Advanced 727-200 - Max speed 1017km/h (549kt), max
cruising speed 953km/h (515kt), economical cruising speed 865km/h (467kt). Range with max payload 3965km (2140nm), range with max fuel 4450km (2400nm).
Advanced 727-200 - Operating empty 45,360kg (100,000lb), max takeoff 95,030kg (209,500lb).
Wing span 32.92m (108ft 0in), length 46.69m (153ft 2in), height 10.36m (34ft 0in). Wing area 157.9m2 (1700sq ft).
727-200 - Max seating for 189 at six abreast and 76cm (30in) pitch, typical two class seating for 14 premium class and 131 economy class passengers.

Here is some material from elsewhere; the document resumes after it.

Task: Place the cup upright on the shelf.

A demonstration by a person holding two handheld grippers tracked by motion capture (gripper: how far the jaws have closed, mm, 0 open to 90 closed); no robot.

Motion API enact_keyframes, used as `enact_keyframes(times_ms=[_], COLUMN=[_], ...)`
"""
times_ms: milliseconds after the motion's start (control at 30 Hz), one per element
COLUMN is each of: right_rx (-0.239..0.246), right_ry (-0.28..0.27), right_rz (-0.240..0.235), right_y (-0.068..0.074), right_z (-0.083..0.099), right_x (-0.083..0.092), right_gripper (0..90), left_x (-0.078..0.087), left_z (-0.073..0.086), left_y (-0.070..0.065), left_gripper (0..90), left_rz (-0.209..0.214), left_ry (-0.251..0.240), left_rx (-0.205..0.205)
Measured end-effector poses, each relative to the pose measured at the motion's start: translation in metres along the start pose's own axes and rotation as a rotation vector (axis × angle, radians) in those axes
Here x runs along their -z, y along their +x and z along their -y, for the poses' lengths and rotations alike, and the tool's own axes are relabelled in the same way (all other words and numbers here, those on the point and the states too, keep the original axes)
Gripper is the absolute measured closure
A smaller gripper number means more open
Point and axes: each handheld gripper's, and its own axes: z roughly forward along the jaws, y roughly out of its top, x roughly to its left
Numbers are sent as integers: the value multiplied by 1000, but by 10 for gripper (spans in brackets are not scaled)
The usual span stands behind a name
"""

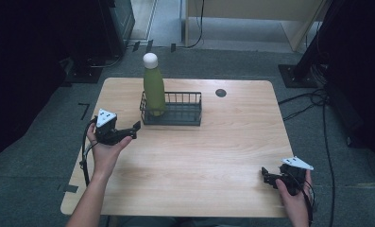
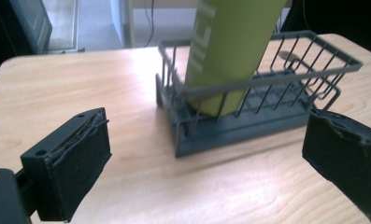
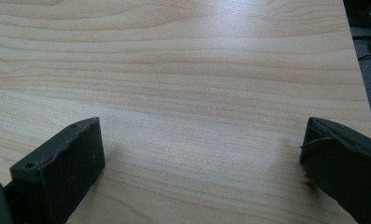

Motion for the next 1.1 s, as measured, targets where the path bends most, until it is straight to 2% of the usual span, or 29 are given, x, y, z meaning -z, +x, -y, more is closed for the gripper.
enact_keyframes(times_ms=[300, 433, 633, 700, 800, 933, 1100], right_rx=[0, 0, 2, 2, 2, -3, -14], right_ry=[0, 0, 1, 1, 1, 1, 1], right_rz=[0, 0, 1, 1, 1, 4, 15], right_y=[0, 0, 0, 0, 0, 0, 1], right_z=[0, 0, 0, 0, 0, 0, 0], right_x=[0, 0, 0, 0, 0, 0, 0], right_gripper=[0, 0, 0, 0, 0, 0, 0], left_x=[16, 23, 32, 36, 39, 47, 54], left_z=[32, 48, 67, 74, 82, 92, 103], left_y=[13, 17, 26, 28, 31, 34, 39], left_gripper=[14, 13, 13, 13, 9, 9, 9], left_rz=[-10, -20, -31, -36, -49, -47, -71], left_ry=[23, 39, 71, 79, 89, 95, 135], left_rx=[44, 46, 88, 88, 96, 119, 133])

727-200F - Typical max payload comprises 11 2.23m x 3.17m (7ft 4in x 10ft 5in) pallets.
1831 727s of all models built when production ceased in 1984, including 1249 200s. Approx 940 727-200s in commercial service at late 1998, with a further 15 as corporate transports.

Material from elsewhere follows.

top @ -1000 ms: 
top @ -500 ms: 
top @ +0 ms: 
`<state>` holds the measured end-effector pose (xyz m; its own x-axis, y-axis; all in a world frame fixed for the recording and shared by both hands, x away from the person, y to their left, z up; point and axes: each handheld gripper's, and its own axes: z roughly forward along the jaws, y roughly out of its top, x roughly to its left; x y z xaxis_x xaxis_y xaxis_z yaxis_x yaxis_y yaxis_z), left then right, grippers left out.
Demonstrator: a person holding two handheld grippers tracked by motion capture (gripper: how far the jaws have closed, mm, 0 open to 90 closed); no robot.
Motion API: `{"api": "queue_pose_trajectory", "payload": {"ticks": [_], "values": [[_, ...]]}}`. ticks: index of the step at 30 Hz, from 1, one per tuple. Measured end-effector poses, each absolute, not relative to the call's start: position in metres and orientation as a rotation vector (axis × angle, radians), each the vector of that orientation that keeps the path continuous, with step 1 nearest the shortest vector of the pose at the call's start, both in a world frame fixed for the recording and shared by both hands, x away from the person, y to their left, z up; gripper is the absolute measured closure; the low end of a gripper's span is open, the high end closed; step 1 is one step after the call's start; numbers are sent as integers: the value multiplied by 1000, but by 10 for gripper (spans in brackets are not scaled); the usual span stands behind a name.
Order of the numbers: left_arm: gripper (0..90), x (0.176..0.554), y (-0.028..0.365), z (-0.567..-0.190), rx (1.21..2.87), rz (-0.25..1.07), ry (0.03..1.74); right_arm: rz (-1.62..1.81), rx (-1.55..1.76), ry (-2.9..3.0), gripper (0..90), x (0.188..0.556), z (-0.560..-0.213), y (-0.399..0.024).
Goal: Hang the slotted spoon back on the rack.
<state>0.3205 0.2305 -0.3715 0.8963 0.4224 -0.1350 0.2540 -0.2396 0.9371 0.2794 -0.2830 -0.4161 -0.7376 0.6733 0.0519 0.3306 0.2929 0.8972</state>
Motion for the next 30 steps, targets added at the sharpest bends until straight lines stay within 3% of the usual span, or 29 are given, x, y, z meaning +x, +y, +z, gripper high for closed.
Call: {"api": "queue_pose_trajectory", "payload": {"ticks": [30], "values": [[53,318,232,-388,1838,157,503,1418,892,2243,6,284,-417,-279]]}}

Short to medium range narrowbody airliner
The 727-100 had been in service barely a year when
Boeing began serious consideration of a stretched, greater capacity development.
This resulted in the 727-200, which Boeing announced it was developing in August 1965. The 727-200 was essentially a minimum change development of the 100, the only major change being the 6.10m (20ft) fuselage stretch, which increased maximum seating to 189 passengers. The 727-200's stretch consisted of two 3.05m (10ft) plugs, one forward and one rear of the wing. Otherwise the 727-100 and 200 shared common engines, fuel tank capacity and the same maximum takeoff weight.
The first flight of the 727-200 occurred on July 27 1967, with certification granted in late November that year. The -200 was placed into service by launch customer Northeast Airlines (this airline was later acquired by Delta) the following month, by which time total 727 orders for both models had exceeded 500.
The 727-200 helped broaden the sales appeal of the 727 considerably and snared significant sales. However the 200 was restricted by its relatively short range, due to it having the same fuel capacity as the 727-100, so Boeing developed the increased range Advanced 727-200. First flown in March 1972 changes introduced on the Advanced model included increased fuel capacity, and thus range, the option of more powerful engines, quieter engine nacelles and strengthened structure. The Advanced remained the primary 727-200 production model until production ceased in 1984.
The 727-200 remains popular with passengers and pilots but it does not meet Stage 3 noise requirements. To overcome this a number of hushkit programs are on offer while Valsan converted 23 727s to its Stage 3 compliant Quiet 727 standard (before the company collapsed). This retrofit included installing JT8D-217s on the outer pylons and acoustic treatment of the centre engine. Other 727s have been fitted with winglets for improved performance.